CN218742465U - Energy-saving hydraulic classification system - Google Patents

Abstract

The utility model discloses an energy-saving hydraulic classification system, which comprises a circulating water tank, a pressure pump, a classifier and a pressure energy recovery pump; the circulating water tank is sequentially connected with the pressure pump and the classifier through the pressure energy recovery pump, the discharge end of the classifier is divided into two parts, one part is a high-pressure fluid outlet pipe orifice at the upper end, and the other part is a coarse particle outlet valve at the lower end; wherein, the high-pressure fluid outlet pipe mouth of the upper end is connected to the filter and the pressure energy recovery pump, and the water in the circulating water tank is pressurized through pressure energy recovery, thereby realizing energy recovery.
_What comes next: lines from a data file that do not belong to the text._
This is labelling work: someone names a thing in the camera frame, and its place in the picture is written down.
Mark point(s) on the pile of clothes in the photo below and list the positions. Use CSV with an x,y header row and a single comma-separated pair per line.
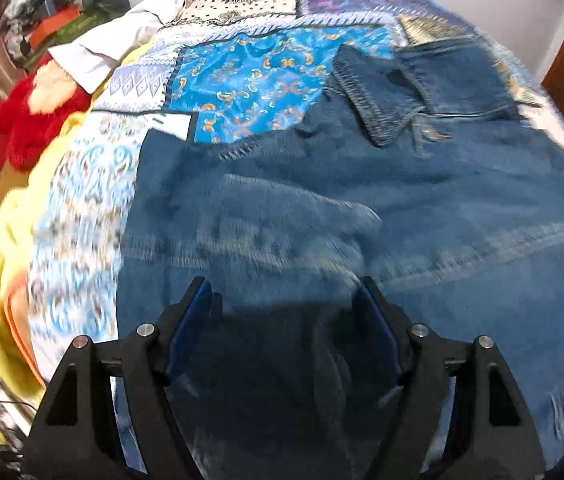
x,y
18,21

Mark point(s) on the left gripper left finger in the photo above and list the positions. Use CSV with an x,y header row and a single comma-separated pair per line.
x,y
105,413

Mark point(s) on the blue denim jacket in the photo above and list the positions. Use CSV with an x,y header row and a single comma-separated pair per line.
x,y
417,172

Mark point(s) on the red plush toy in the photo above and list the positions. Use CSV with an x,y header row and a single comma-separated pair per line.
x,y
34,112

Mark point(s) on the patchwork blue bedspread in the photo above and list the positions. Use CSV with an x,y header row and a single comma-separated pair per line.
x,y
221,71

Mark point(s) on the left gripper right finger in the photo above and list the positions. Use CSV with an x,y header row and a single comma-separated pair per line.
x,y
460,413

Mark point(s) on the yellow blanket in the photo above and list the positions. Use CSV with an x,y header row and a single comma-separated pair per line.
x,y
61,236

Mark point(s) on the white shirt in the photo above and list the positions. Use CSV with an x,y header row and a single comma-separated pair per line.
x,y
91,57

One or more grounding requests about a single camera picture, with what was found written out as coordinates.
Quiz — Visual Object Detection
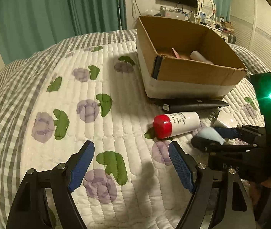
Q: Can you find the white bottle red cap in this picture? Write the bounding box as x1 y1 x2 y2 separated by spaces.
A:
153 112 200 139

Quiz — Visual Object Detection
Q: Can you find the light blue earbuds case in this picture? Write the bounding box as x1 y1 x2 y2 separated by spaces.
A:
197 127 225 145

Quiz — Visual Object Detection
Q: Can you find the black remote control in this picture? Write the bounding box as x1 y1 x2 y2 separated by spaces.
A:
154 99 228 113

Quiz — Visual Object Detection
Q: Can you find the brown cardboard box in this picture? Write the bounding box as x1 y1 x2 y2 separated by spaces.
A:
136 16 247 99

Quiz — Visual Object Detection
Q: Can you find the white tube in box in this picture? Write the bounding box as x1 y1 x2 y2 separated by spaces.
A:
190 51 213 64

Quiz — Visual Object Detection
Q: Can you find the pink patterned card box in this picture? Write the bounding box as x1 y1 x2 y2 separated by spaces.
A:
172 48 181 59

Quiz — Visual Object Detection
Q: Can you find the grey checked bed cover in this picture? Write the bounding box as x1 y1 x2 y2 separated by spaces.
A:
0 29 271 229

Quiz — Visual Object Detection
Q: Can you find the white dressing table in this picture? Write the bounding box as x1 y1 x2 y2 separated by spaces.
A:
197 18 235 44

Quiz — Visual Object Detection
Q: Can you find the white louvered wardrobe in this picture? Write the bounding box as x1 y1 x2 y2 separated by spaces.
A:
230 0 271 71

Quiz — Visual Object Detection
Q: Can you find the white oval vanity mirror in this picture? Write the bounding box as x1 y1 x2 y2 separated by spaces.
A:
198 0 216 19

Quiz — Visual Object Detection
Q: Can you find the teal curtain left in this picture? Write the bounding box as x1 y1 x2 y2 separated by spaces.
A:
0 0 127 64

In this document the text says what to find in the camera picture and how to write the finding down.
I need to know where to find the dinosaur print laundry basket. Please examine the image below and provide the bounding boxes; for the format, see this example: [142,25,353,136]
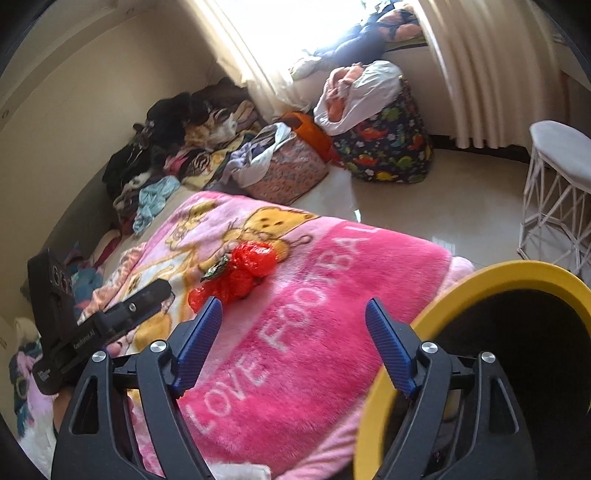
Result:
[332,78,433,184]

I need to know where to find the red plastic bag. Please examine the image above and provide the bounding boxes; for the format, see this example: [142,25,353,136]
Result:
[187,241,279,313]

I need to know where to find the left cream curtain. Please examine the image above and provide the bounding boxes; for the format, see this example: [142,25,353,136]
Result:
[180,1,312,121]

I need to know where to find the white plastic bag with clothes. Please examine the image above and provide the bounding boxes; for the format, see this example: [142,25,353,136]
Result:
[314,60,403,137]

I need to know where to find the left hand painted nails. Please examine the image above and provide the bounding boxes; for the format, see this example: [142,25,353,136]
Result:
[52,387,74,436]

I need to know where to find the clothes pile on windowsill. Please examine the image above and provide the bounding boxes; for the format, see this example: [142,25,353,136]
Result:
[290,1,424,81]

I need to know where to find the cream curtain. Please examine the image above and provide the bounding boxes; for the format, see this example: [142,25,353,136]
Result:
[180,1,312,121]
[414,1,566,149]

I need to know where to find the white wire-leg stool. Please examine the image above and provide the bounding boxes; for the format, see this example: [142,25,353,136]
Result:
[517,120,590,277]

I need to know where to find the clothes pile on bed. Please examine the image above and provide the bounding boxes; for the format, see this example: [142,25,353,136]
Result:
[102,78,266,235]

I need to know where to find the floral pink fabric bag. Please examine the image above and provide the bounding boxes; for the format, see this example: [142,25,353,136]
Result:
[233,138,329,205]

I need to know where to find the yellow rimmed black trash bin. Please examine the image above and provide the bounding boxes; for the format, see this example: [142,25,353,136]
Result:
[353,261,590,479]

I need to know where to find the light blue garment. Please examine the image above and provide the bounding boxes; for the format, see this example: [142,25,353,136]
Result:
[132,175,180,236]

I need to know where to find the orange bag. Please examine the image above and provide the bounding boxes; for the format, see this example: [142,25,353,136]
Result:
[280,111,341,165]

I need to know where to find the right cream curtain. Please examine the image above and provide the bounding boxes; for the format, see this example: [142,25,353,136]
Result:
[414,1,566,149]

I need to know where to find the grey bed headboard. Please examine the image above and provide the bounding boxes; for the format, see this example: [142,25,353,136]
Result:
[41,165,117,260]

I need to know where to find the pink cartoon fleece blanket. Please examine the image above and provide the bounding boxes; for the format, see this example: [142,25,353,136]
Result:
[86,192,474,479]

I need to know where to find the green patterned snack wrapper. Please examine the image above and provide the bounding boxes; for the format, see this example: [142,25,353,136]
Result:
[201,254,231,282]

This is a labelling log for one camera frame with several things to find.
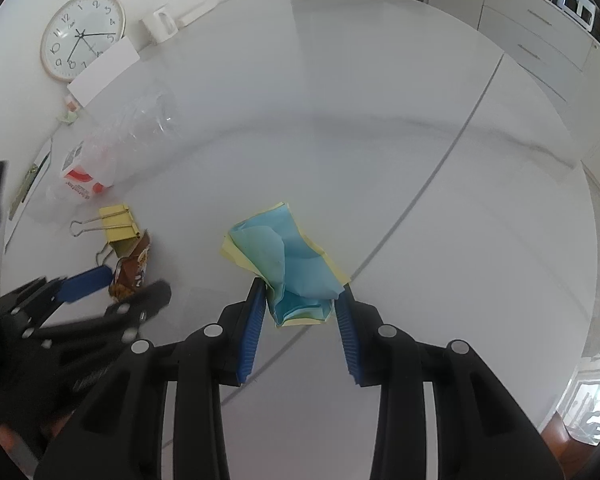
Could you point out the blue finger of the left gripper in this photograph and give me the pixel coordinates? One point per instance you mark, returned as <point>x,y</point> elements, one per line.
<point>84,284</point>
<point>142,306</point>

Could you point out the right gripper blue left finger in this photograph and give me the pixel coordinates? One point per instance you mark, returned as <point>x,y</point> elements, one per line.
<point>249,331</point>

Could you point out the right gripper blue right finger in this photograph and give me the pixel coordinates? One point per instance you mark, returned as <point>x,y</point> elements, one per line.
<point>348,334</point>

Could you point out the brown snack wrapper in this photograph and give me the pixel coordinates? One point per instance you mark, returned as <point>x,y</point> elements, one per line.
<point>130,271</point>

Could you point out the blue yellow paper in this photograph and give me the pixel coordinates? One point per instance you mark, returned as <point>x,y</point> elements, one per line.
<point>302,281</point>

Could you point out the yellow binder clip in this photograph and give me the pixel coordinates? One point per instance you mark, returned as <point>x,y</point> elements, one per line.
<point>120,230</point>

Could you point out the white paper with pen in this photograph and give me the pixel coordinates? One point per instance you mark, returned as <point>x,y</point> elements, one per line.
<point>27,187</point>

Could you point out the clear plastic water bottle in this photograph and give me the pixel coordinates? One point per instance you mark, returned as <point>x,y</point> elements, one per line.
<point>139,137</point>

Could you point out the small green pink item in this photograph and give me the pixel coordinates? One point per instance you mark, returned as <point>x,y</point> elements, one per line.
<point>71,112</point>

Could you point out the white card box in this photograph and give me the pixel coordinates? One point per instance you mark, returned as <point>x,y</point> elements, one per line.
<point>103,71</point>

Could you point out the white mug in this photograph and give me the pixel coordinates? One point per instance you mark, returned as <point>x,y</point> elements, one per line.
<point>160,25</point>

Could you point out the white power strip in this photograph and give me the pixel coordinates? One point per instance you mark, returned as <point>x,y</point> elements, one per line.
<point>196,13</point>

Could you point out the orange brown stool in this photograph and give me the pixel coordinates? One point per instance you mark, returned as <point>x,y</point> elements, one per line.
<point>570,453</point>

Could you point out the white drawer cabinet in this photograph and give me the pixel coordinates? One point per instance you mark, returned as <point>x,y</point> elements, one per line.
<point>541,38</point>

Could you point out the round gold wall clock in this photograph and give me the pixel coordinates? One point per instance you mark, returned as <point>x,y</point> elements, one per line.
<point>79,33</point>

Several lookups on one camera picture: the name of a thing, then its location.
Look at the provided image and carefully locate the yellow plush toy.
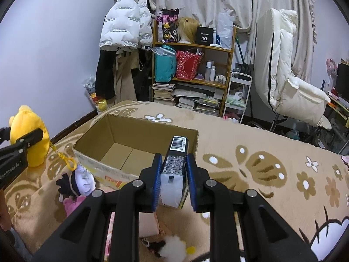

The system can recycle the pressure energy in the high-pressure fluid after hydraulic classification, thereby greatly saving energy consumption and being beneficial to green development.

Description

Energy-saving hydraulic classification system

Technical Field

The utility model relates to a hydraulic classification system especially relates to an energy-conserving formula hydraulic classification system.

Background

The hydraulic classification system is widely applied to the industries of chemical engineering, mining and the like, and can classify insoluble solid particles according to different sizes and specific gravities so as to be applied to downstream processes. The settling rates in the liquid are different due to the different sizes and specific gravities of the solid particles. When the fluid velocity is greater than the settling velocity of the solid particles, the particles are carried away by the fluid; when the fluid velocity is less than the settling velocity of the solid particles, the particles are deposited on the lower layer of the classification box, and then the particle classification is completed.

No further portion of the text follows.